### Activity
Your answer should be the records below, repeated exactly as they stand.

== Entries supplied ==

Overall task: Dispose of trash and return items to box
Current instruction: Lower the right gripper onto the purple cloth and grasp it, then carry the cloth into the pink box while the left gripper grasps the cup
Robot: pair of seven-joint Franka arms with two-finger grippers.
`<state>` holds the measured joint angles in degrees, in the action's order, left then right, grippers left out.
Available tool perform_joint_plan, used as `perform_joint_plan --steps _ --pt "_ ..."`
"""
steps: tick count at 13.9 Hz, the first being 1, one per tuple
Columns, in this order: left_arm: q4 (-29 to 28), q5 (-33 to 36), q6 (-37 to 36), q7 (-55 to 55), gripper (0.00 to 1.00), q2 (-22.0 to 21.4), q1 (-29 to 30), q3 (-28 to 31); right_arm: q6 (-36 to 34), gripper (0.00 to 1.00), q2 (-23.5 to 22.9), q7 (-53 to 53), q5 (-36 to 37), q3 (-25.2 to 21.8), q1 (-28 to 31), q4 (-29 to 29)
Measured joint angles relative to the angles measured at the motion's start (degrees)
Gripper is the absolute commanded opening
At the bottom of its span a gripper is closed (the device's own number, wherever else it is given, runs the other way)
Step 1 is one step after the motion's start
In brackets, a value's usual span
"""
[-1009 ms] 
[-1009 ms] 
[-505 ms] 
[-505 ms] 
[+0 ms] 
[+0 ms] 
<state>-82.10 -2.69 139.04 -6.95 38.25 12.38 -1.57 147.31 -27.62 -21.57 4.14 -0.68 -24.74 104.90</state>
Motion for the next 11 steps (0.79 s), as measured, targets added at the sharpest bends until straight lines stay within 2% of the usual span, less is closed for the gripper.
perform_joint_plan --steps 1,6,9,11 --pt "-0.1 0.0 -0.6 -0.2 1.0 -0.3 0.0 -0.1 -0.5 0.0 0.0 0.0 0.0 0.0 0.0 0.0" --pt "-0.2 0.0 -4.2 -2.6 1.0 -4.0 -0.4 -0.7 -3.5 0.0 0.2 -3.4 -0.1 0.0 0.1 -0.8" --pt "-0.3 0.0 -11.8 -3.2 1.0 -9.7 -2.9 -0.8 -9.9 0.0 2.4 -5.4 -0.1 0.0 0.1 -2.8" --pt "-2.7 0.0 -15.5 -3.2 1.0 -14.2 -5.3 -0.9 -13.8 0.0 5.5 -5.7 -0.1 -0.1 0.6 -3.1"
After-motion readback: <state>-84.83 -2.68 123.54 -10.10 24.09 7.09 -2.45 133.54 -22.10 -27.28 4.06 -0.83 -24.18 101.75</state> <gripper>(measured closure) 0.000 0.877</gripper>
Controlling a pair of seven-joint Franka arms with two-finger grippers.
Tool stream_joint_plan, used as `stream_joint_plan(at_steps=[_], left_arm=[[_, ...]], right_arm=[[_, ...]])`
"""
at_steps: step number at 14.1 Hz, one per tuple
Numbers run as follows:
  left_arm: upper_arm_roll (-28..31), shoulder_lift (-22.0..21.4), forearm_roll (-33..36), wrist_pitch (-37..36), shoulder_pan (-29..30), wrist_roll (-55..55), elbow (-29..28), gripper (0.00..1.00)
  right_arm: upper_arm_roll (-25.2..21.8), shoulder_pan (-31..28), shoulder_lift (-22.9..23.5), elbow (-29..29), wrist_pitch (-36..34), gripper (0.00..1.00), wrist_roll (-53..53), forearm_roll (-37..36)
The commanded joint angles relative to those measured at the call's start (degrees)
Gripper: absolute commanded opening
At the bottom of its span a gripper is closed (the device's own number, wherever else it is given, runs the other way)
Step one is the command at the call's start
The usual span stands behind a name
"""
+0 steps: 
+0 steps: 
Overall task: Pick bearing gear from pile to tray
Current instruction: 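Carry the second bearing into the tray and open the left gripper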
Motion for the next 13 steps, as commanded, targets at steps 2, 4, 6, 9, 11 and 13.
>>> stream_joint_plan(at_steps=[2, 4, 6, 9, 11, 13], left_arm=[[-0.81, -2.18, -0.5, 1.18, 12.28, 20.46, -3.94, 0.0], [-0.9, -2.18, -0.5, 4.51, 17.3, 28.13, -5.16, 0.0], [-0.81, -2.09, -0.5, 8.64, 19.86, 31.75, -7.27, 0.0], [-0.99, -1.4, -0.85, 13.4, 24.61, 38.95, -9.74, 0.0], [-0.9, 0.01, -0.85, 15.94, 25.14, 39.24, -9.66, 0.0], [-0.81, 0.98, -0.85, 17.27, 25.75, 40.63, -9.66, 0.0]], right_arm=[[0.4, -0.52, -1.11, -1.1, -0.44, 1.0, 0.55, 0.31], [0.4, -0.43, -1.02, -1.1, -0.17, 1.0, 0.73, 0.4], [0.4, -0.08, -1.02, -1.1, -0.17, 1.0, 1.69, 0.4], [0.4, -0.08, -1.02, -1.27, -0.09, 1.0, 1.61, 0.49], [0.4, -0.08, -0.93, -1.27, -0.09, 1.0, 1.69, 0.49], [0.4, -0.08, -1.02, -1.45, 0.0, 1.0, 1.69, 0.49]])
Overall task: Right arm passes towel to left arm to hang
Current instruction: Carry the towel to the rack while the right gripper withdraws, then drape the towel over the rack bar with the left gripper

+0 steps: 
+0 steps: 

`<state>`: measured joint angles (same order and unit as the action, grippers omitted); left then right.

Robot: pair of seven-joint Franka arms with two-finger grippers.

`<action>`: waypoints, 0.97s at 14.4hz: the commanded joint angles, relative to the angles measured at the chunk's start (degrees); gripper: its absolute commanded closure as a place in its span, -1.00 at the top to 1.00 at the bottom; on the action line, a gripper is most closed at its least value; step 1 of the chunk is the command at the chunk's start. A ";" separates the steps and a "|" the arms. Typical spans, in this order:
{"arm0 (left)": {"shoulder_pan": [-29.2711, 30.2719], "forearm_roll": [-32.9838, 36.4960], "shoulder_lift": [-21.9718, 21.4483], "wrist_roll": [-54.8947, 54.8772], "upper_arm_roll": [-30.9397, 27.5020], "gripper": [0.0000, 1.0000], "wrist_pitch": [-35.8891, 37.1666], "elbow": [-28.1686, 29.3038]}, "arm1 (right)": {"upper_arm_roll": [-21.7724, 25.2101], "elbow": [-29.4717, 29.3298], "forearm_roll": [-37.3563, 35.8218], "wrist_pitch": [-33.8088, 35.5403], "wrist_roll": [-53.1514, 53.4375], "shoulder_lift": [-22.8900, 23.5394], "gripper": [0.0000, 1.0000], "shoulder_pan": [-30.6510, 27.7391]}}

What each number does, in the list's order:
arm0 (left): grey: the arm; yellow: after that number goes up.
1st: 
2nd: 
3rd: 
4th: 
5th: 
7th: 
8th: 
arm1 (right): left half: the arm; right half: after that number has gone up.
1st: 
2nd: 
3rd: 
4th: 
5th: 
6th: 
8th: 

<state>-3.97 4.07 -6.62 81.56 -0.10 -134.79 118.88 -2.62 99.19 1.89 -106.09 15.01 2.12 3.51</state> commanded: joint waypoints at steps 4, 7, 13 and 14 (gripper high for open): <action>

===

### Answer to this problem
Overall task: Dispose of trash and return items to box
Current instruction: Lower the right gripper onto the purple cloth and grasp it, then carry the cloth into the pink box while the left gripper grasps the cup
Robot: pair of seven-joint Franka arms with two-finger grippers.
`<state>` holds the measured joint angles in degrees, in the action's order, left then right, grippers left out.
Available tool perform_joint_plan, used as `perform_joint_plan --steps _ --pt "_ ..."`
"""
steps: tick count at 13.9 Hz, the first being 1, one per tuple
Columns, in this order: left_arm: q4 (-29 to 28), q5 (-33 to 36), q6 (-37 to 36), q7 (-55 to 55), gripper (0.00 to 1.00), q2 (-22.0 to 21.4), q1 (-29 to 30), q3 (-28 to 31); right_arm: q6 (-36 to 34), gripper (0.00 to 1.00), q2 (-23.5 to 22.9), q7 (-53 to 53), q5 (-36 to 37), q3 (-25.2 to 21.8), q1 (-28 to 31), q4 (-29 to 29)
Measured joint angles relative to the angles measured at the motion's start (degrees)
Gripper is the absolute commanded opening
At the bottom of its span a gripper is closed (the device's own number, wherever else it is given, runs the other way)
Step 1 is one step after the motion's start
In brackets, a value's usual span
"""
[-1009 ms] 
[-1009 ms] 
[-505 ms] 
[-505 ms] 
[+0 ms] 
[+0 ms] 
<state>-82.10 -2.69 139.04 -6.95 38.25 12.38 -1.57 147.31 -27.62 -21.57 4.14 -0.68 -24.74 104.90</state>
Motion for the next 11 steps (0.79 s), as measured, targets added at the sharpest bends until straight lines stay within 2% of the usual span, less is closed for the gripper.
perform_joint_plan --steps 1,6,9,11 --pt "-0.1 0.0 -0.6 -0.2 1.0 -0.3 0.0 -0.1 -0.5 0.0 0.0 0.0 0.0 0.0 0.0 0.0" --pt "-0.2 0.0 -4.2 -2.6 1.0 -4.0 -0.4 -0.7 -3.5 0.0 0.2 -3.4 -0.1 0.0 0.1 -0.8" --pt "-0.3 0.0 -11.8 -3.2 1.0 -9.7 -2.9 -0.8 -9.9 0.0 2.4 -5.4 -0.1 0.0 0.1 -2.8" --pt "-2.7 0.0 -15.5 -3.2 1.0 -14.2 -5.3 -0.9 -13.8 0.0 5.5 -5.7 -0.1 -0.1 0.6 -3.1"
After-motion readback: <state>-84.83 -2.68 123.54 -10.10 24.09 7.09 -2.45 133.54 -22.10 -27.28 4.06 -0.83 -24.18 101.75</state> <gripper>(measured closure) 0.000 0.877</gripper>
Controlling a pair of seven-joint Franka arms with two-finger grippers.
Tool stream_joint_plan, used as `stream_joint_plan(at_steps=[_], left_arm=[[_, ...]], right_arm=[[_, ...]])`
"""
at_steps: step number at 14.1 Hz, one per tuple
Numbers run as follows:
  left_arm: upper_arm_roll (-28..31), shoulder_lift (-22.0..21.4), forearm_roll (-33..36), wrist_pitch (-37..36), shoulder_pan (-29..30), wrist_roll (-55..55), elbow (-29..28), gripper (0.00..1.00)
  right_arm: upper_arm_roll (-25.2..21.8), shoulder_pan (-31..28), shoulder_lift (-22.9..23.5), elbow (-29..29), wrist_pitch (-36..34), gripper (0.00..1.00), wrist_roll (-53..53), forearm_roll (-37..36)
The commanded joint angles relative to those measured at the call's start (degrees)
Gripper: absolute commanded opening
At the bottom of its span a gripper is closed (the device's own number, wherever else it is given, runs the other way)
Step one is the command at the call's start
The usual span stands behind a name
"""
+0 steps: 
+0 steps: 
Overall task: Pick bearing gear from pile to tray
Current instruction: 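Carry the second bearing into the tray and open the left gripper
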Motion for the next 13 steps, as commanded, targets at steps 2, 4, 6, 9, 11 and 13.
>>> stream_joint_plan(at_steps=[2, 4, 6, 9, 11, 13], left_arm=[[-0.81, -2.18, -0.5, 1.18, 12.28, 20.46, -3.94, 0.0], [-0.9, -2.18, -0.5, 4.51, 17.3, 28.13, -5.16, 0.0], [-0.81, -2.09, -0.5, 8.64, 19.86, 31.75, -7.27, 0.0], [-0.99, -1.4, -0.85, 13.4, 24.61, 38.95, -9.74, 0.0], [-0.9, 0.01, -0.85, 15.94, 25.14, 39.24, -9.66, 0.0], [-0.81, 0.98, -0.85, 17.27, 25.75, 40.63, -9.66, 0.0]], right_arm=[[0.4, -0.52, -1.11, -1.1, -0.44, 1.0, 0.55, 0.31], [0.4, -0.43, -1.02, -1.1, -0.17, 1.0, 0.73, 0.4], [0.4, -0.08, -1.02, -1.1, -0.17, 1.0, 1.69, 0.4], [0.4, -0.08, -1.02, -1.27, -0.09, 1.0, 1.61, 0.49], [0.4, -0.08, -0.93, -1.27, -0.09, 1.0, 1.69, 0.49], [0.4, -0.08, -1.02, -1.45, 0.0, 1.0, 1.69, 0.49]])
Overall task: Right arm passes towel to left arm to hang
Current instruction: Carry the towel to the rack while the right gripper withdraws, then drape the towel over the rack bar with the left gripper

+0 steps: 
+0 steps: 

`<state>`: measured joint angles (same order and unit as the action, grippers omitted); left then right.

Robot: pair of seven-joint Franka arms with two-finger grippers.

`<action>`: waypoints, 0.97s at 14.4hz: the commanded joint angles, relative to the angles measured at the chunk's start (degrees); gripper: its absolute commanded closure as a place in its span, -1.00 at the top to 1.00 at the bottom; on the action line, a gripper is most closed at its least value; step 1 of the chunk is the command at the chunk's start. A ";" separates the steps and a "|" the arms. Typical spans, in this order:
{"arm0 (left)": {"shoulder_pan": [-29.2711, 30.2719], "forearm_roll": [-32.9838, 36.4960], "shoulder_lift": [-21.9718, 21.4483], "wrist_roll": [-54.8947, 54.8772], "upper_arm_roll": [-30.9397, 27.5020], "gripper": [0.0000, 1.0000], "wrist_pitch": [-35.8891, 37.1666], "elbow": [-28.1686, 29.3038]}, "arm1 (right)": {"upper_arm_roll": [-21.7724, 25.2101], "elbow": [-29.4717, 29.3298], "forearm_roll": [-37.3563, 35.8218], "wrist_pitch": [-33.8088, 35.5403], "wrist_roll": [-53.1514, 53.4375], "shoulder_lift": [-22.8900, 23.5394], "gripper": [0.0000, 1.0000], "shoulder_pan": [-30.6510, 27.7391]}}

What each number does, in the list's order:
arm0 (left): grey: the arm; yellow: after that number goes up.
1st: 
2nd: 
3rd: 
4th: 
5th: 
7th: 
8th: 
arm1 (right): left half: the arm; right half: after that number has gone up.
1st: 
2nd: 
3rd: 
4th: 
5th: 
6th: 
8th: 

<state>-3.97 4.07 -6.62 81.56 -0.10 -134.79 118.88 -2.62 99.19 1.89 -106.09 15.01 2.12 3.51</state> commanded: joint waypoints at steps 4, 7, 13 and 14 (gripper high for open): <action>

This completes the output for the exercise.